Immer wieder werden, anstatt von dieser Profitlogik zu sprechen, andere Gründe für die Schließung der „Linse“ ins Feld geführt. SozDia, Bezirk und Senat zeigen dabei ständig mit dem Finger gegenseitig auf sich. Und ja, es stimmt, dass das Theater an der Parkaue ausgebaut wird und deswegen die „Linse“ von einer riesigen Baustelle umgeben ist. Ja, die Deutsche Bahn rückt immer näher mit ihren Bauten an den Jugendclub heran. Ja, die „Linse“ ist baufällig. Aber das sind alles keine Gründe, warum der Jugendclub jetzt schließen muss. Wir wissen: Der Jugendclub muss schließen, weil es keinen politischen Willen gab, ihn zu erhalten – und weil sowohl Senat als auch Bezirk als auch SozDia sich jahrelang nur halbgar um die „Linse“ gesorgt haben und ihr Ende wissentlich in Kauf genommen haben. Wenn Bezirk und SozDia heute auf uns zugehen und sagen, dass sie uns unterstützen wollen, neue Räume zu finden, dann sagen wir: Ihr hättet schon vor Jahren etwas unternehmen können – aber ihr habt unsere Interessen nicht vertreten. Denn letztendlich – und das ist die „Profitlogik“ – seid ihr Teil von einem System, das nicht unsere Interessen vertritt.

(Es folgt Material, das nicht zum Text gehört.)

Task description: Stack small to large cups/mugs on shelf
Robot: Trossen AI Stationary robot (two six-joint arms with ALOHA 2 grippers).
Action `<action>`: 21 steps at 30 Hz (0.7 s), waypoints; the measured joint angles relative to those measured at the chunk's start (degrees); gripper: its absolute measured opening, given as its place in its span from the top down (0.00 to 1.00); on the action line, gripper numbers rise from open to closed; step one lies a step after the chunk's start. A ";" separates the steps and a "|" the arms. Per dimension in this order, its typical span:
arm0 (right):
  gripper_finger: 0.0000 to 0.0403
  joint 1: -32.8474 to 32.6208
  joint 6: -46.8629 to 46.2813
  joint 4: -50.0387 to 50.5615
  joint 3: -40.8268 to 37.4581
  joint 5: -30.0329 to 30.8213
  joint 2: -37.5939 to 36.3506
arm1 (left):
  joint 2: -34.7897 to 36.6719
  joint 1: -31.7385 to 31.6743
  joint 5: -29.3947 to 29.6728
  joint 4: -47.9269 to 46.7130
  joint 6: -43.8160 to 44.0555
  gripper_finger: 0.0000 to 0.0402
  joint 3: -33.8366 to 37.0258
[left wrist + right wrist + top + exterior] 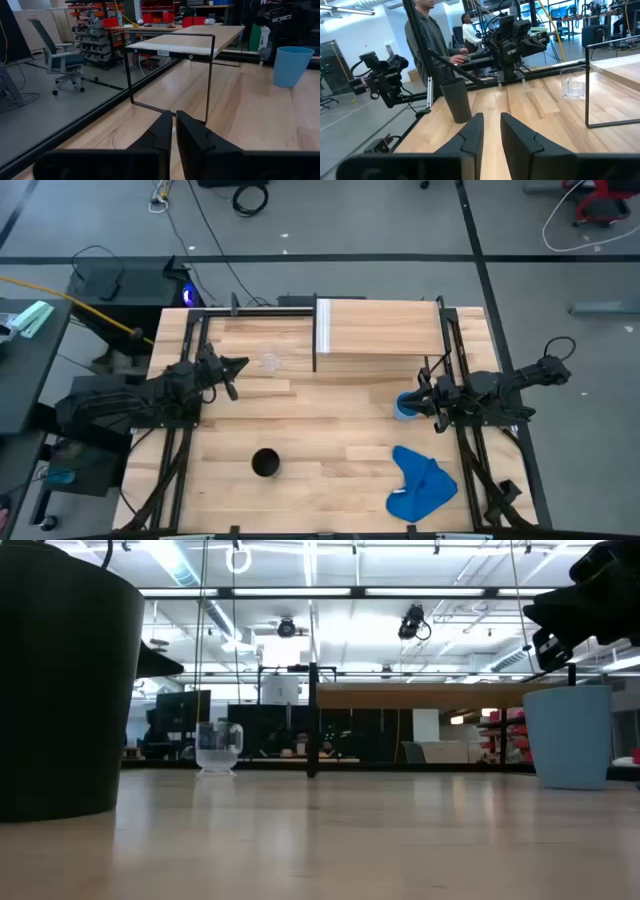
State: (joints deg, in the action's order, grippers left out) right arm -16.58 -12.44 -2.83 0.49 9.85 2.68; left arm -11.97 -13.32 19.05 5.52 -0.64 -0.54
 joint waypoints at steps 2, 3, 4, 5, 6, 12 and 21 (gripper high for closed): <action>0.82 0.00 0.01 -0.01 0.00 0.00 0.02 | -0.02 -0.02 -0.02 0.00 0.00 0.91 0.00; 0.82 0.00 0.01 -0.01 -0.01 0.00 0.00 | -0.02 -0.02 -0.02 0.00 0.00 0.91 0.02; 0.82 0.01 0.00 0.00 0.00 0.00 0.01 | 0.00 -0.02 -0.02 -0.02 0.00 0.90 0.00; 0.82 0.01 0.00 -0.01 -0.01 0.00 0.01 | -0.01 -0.01 -0.02 -0.02 0.00 0.90 0.01; 0.82 0.01 0.00 0.00 -0.01 0.00 0.02 | 0.00 -0.01 -0.02 -0.02 0.00 0.90 0.01; 0.82 0.01 0.01 0.00 0.00 0.00 0.00 | -0.01 -0.01 -0.02 -0.02 0.00 0.91 0.01; 0.82 0.01 0.01 0.00 0.00 0.00 0.00 | 0.00 -0.01 -0.01 -0.01 0.00 0.91 0.02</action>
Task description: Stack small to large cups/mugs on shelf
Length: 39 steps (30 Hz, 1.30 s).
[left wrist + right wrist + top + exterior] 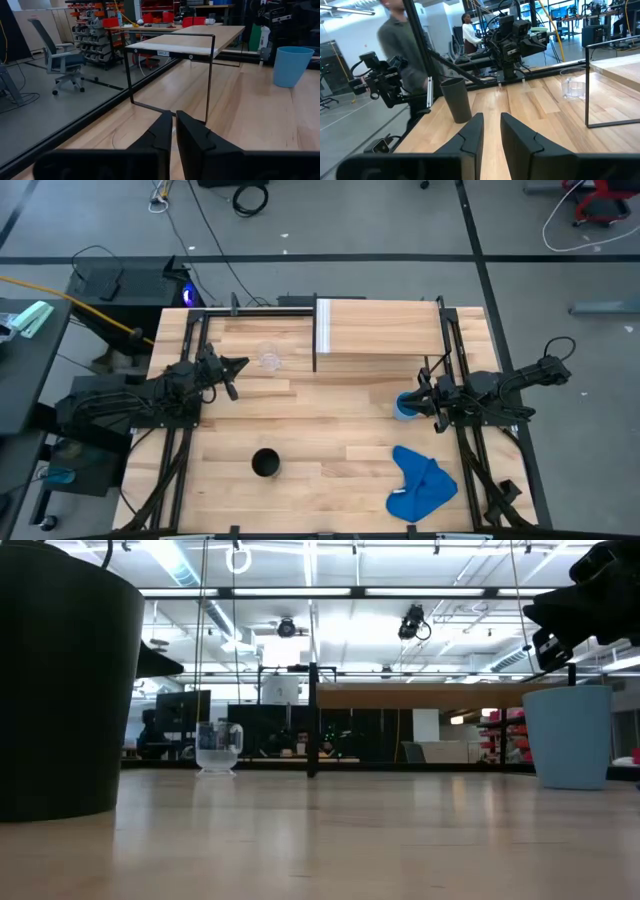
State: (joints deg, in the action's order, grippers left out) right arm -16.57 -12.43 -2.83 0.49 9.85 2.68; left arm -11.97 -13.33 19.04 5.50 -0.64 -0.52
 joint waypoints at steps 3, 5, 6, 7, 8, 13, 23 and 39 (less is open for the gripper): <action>0.82 -0.01 -0.02 0.00 0.00 0.00 0.02 | -0.01 0.00 -0.01 0.00 0.00 0.90 0.00; 0.82 0.01 -0.02 0.00 0.00 0.00 0.00 | -0.02 0.01 -0.01 -0.01 0.00 0.90 -0.01; 0.82 0.00 -0.01 0.00 -0.01 0.00 0.00 | -0.02 0.01 0.01 -0.01 0.00 0.90 0.00; 0.82 -0.01 0.00 -0.01 0.00 0.00 0.01 | -0.02 0.00 -0.01 0.01 0.00 0.90 0.00; 0.82 -0.01 -0.01 0.00 0.00 0.00 0.00 | 0.00 0.00 0.01 0.00 0.00 0.90 0.01; 0.82 0.01 -0.02 0.00 0.00 0.00 0.02 | -0.02 0.01 0.01 0.00 0.00 0.92 0.01; 0.82 -0.01 -0.01 0.00 -0.01 0.00 0.00 | -0.02 -0.01 -0.01 -0.01 0.00 0.91 -0.01; 0.82 0.01 -0.02 0.00 0.00 0.00 0.00 | -0.01 0.01 0.00 -0.01 0.00 0.92 0.01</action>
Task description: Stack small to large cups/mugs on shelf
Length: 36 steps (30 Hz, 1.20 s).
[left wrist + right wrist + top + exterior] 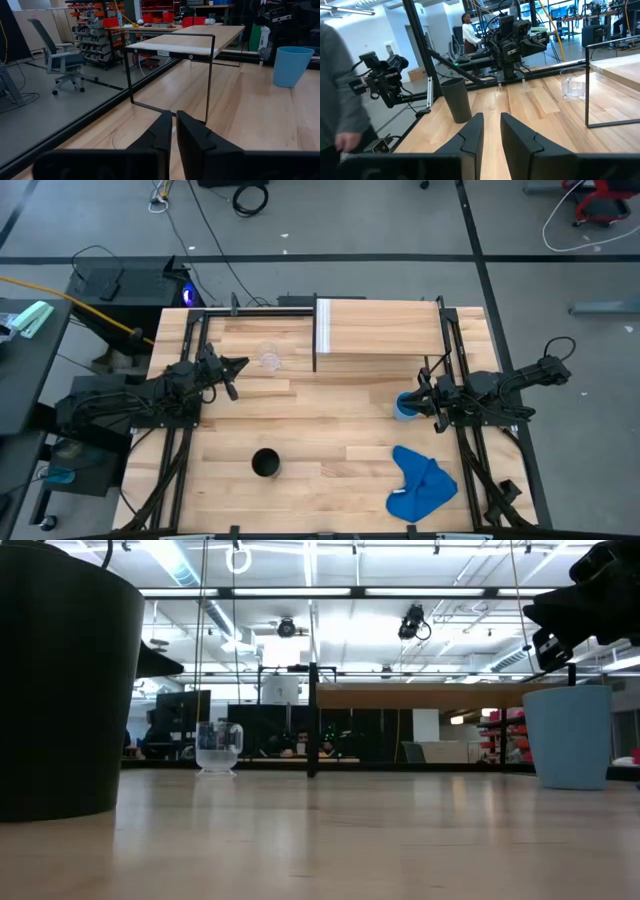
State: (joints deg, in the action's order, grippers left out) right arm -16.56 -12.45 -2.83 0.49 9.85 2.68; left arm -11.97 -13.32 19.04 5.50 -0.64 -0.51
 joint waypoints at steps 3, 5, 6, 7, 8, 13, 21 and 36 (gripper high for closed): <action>0.82 -0.02 0.02 0.00 0.00 0.00 0.00 | 0.01 -0.01 0.00 0.00 0.00 0.93 -0.02; 0.82 -0.02 0.02 0.00 0.00 0.00 0.00 | -0.01 0.00 0.01 0.00 0.00 0.92 0.00; 0.82 0.00 0.02 0.00 0.00 0.00 0.01 | 0.00 -0.02 -0.01 0.00 0.00 0.92 -0.02; 0.82 -0.01 0.00 0.00 0.00 0.00 0.01 | 0.00 -0.02 0.01 0.00 0.00 0.91 -0.02; 0.82 -0.01 0.00 0.00 -0.01 0.00 0.01 | -0.02 -0.02 -0.01 0.02 0.00 0.91 0.00; 0.82 -0.02 0.01 0.00 0.00 0.00 0.01 | -0.02 -0.01 0.01 0.01 0.00 0.90 -0.01; 0.82 -0.02 0.00 -0.02 0.00 0.00 0.00 | 0.00 -0.02 0.01 0.00 0.00 0.93 -0.02; 0.82 -0.02 0.01 -0.01 -0.01 0.00 0.01 | 0.01 -0.02 0.01 0.22 -6.01 0.91 -0.01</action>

Deswegen haben wir uns entschlossen, nun das Heft des Handelns selbst in die Hand zu nehmen. Deswegen kämpfen wir nun selbst für die „Linse“, anstatt uns weiter auf euch zu verlassen. Und deswegen hängen überall im Stadtteil unsere Plakate und unsere Wandzeitungen, deswegen liegen in so vielen Wohnungen bereits unsere Flugblätter, deswegen sagen wir bei jeder Kundgebung: Es ist die Profitlogik im kapitalistischen System, die für die Schließung der „Linse“ verantwortlich ist! Und es ist dieses System und alle seine Institutionen, das wir überwinden wollen!

Liebe Linse-Nutzer:innen, liebe Nachbar:innen, liebe alle, die von der ewigen Profitlogik und der Ausbeutung in diesem kapitalistischen System genug haben. lasst uns gemeinsam aktiv werden, lasst uns deutlich machen: DIE LINSE MUSS BLEIBEN; DIE PROFITLOGIK MUSS VERSCHWINDEN!